Automating 3D Model Generation for VR with Generative Adversarial Networks
Virtual Reality is a rapidly developing technology that creates fascinating 3 dimensional immersive experiences. These experiences have become more detailed and interactive over time. Sam Birley, the lead developer at Rewind, notes that users expect everything in VR to be interactive. He says that the focus of VR development, in contrast to game development, has “shifted from macro to micro; we assume that individual scenes will be far more interactive and reactive to the player. Junk lying on the floor that would be a simple static mesh in a game becomes physics enabled, graspable, as doing otherwise would likely break presence.”
Like their expectation of interactivity, users also generally expect graphics to have high resolution in a seamless VR experience. They expect the objects present in the virtual world to have the right scale, color, shading, and texture. These 3-D objects, also known as assets, form the bedrock of any VR experience. Only after these assets have been sketched and then digitally modeled in software, can they be imported into a VR engine where their interactions are coded to create an interactive virtual world.
Currently, the assets for any VR experience need to be created by a team of specialized designers using 3-D modelling software. This is a painstaking process because every object in the virtual world needs to be created from scratch. Most modelling software has a steep learning curve, and designers that are proficient in such softwares are difficult to come by. These factors create a major bottleneck in developing VR applications, which is also mentioned in my previous article.
To ease this bottleneck, researchers have been trying to come up with ways to automate the production of 3-D models using machine learning methods. In particular, researchers have seen success in the application of a particular technique to synthesize realistic 3-D models from 2-D photos using neural networks called generative adversarial networks (GAN).

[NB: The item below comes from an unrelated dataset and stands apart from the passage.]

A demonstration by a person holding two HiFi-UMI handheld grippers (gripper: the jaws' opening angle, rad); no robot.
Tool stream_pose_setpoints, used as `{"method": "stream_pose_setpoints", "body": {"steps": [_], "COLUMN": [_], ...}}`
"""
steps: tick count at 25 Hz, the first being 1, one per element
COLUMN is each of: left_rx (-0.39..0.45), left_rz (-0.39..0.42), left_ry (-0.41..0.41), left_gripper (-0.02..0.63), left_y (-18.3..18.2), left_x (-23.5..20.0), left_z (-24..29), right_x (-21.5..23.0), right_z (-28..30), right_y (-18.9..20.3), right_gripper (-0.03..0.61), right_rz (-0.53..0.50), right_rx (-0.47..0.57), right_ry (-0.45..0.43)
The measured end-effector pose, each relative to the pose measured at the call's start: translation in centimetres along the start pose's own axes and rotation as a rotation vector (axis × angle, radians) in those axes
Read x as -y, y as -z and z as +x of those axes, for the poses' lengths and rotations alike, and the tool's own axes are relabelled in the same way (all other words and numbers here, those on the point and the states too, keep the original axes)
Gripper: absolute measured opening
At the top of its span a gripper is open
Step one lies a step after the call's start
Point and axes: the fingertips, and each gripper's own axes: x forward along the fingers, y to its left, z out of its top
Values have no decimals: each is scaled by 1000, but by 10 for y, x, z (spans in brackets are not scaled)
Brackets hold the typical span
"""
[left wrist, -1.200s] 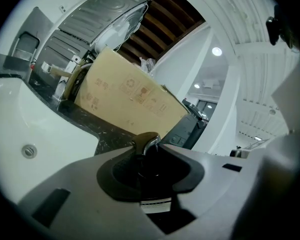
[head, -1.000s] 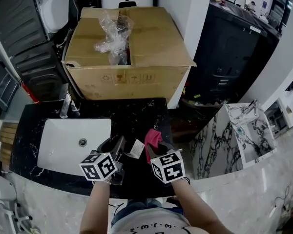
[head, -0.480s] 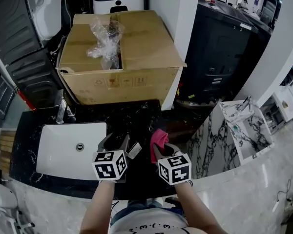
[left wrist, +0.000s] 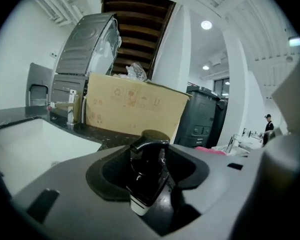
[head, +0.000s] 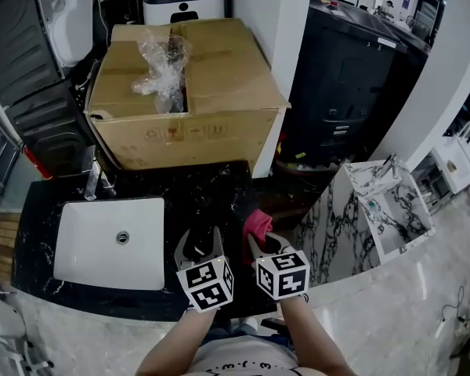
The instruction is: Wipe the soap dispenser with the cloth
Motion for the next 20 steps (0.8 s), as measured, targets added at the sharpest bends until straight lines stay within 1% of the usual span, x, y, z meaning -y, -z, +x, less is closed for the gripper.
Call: {"method": "stream_pose_setpoints", "body": {"steps": [4, 5, 6, 8, 10, 11, 13, 15, 16, 17, 18, 20], "left_rx": [25, 24, 20, 13, 14, 15, 17, 25, 26, 25, 24, 33], "left_rz": [-5, 3, 20, 78, 146, 172, 222, 301, 340, 364, 372, 346], "left_ry": [-78, -77, -58, 23, 151, 230, 418, 606, 668, 691, 674, 569], "left_gripper": [196, 193, 178, 173, 155, 138, 121, 115, 117, 118, 121, 123], "left_y": [-1, -1, -1, -2, -4, -5, -7, -7, -7, -8, -10, -15], "left_x": [-1, -1, -1, 0, 2, 1, 0, -2, -4, -8, -15, -30], "left_z": [1, 1, 2, 3, 5, 6, 6, 2, 0, -1, 0, 4], "right_x": [16, 20, 22, 26, 28, 28, 26, 22, 19, 17, 14, 9], "right_z": [-11, -13, -15, -17, -18, -17, -15, -13, -12, -11, -9, -7], "right_y": [7, 9, 11, 12, 11, 10, 8, 6, 6, 6, 5, 4], "right_gripper": [49, 49, 49, 49, 49, 49, 49, 49, 49, 49, 49, 49], "right_rz": [23, 29, 32, 38, 42, 42, 39, 32, 28, 24, 20, 13], "right_rx": [-7, -9, -11, -10, -8, -6, -3, -2, -2, -3, -4, -5], "right_ry": [31, 35, 39, 42, 41, 38, 28, 14, 7, -1, -8, -21]}}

Generative Adversarial Networks are a machine learning framework where two neural networks are trained in an adversarial fashion. In other words, two networks are trained to play a ‘game’ against each other in which the first network has the objective of generating new data by looking at real world data, and the second has the objective of predicting whether the data has been generated by the first network or comes from the real world data. It has been shown that there is a unique ‘solution’ to this game in which the first network generates data in a way that the second network cannot tell whether the data is real or has been generated by the first network, that is, the second network predicts that the data is generated with probability ½. This means that after sufficient training in this adversarial setting, the first network is capable of producing new samples just like the training data1!
Jiajun Wu, Chengkai Zhang, and two other Researchers at MIT used this technique to develop 3D models of IKEA furniture from their 2D images2. They created a technique called 3D-GAN, which turns a “latent representation” of the 2D image into a 3D model. A latent representation in this context is a vector of numbers that represents all the pixels in the image - a type of encoding of the image that has less number of values than the number of pixels in the original image. To calculate the latent representation of the 2D image they use a variational auto-encoder, a well established machine learning technique to learn latent representations.
In the training process, 3D-GAN learnt intermediate representations of the mapping from 2D images to 3D models in an unsupervised fashion. This means the algorithm was not told the type of object it was creating, or had access to its 3D representation for generating the 3D models. Its authors note that a typical way of evaluating representations learned without supervision is to use them as features for classification. Using this evaluation technique, they got a shape classification accuracy of 91%.
This mapping from a 2D image to 3D model, was truly a breakthrough in 3D modeling software as it can create models, albeit low resolution, from regular images that contain varying lighting conditions, camera angles, occlusions, that too with only 25 images per type of object. The technique can be used to create 3D models from a single image as well as use the learnt latent representations to transform one object into another by interpolating between the two representations!
Newer techniques have built upon 3D-GAN to incorporate an automated way of evaluating the generated models. This is done by ‘rendering’ the synthesized 3D model back into a 2D image and comparing it to the input image. Doing so allows what is known as end-to-end learning. The latest such technique, called Inverse Graphics GAN3 by Sebastian Lunz, Yingzhen Li and two other researchers at Microsoft was created in 2020. It uses an off-the-shelf rendering engine in their pipeline called OpenGL. Their method is more practical than other techniques because they are able to circumvent the need to build custom rendering engines that are suitable for machine learning settings. They evaluated their model on synthetic photos rendered from 3D models as well as real photos. You can see the models this technique generates from real photos of mushrooms in the wild above. To show the improvement this technique has made, the authors share three different figures: the true 3D data, the output from a previous technique, and the output from IG GAN as seen below. Notice that their method is able to recognize concavities correctly, leading to realistic samples of bathtubs and couches.
The field of generating 3D models from 2D images is ripe with exciting developments. Although the resolution of the models generated by these techniques isn’t high enough for the process of 3D model development to be completely automated, it seems like a very plausible scenario in the future. At the very least, these systems will provide a rapid way to generate basic models for VR and gaming environments which the designers can touch up. This will drastically ease the bottleneck for VR development and increase the adoption of this emerging technology.
Emerging Technologies Coordinator
Columbia University Information Technology
1 Since neural networks can theoretically represent any arbitrary function, the first network can be trained to generate any kind of data.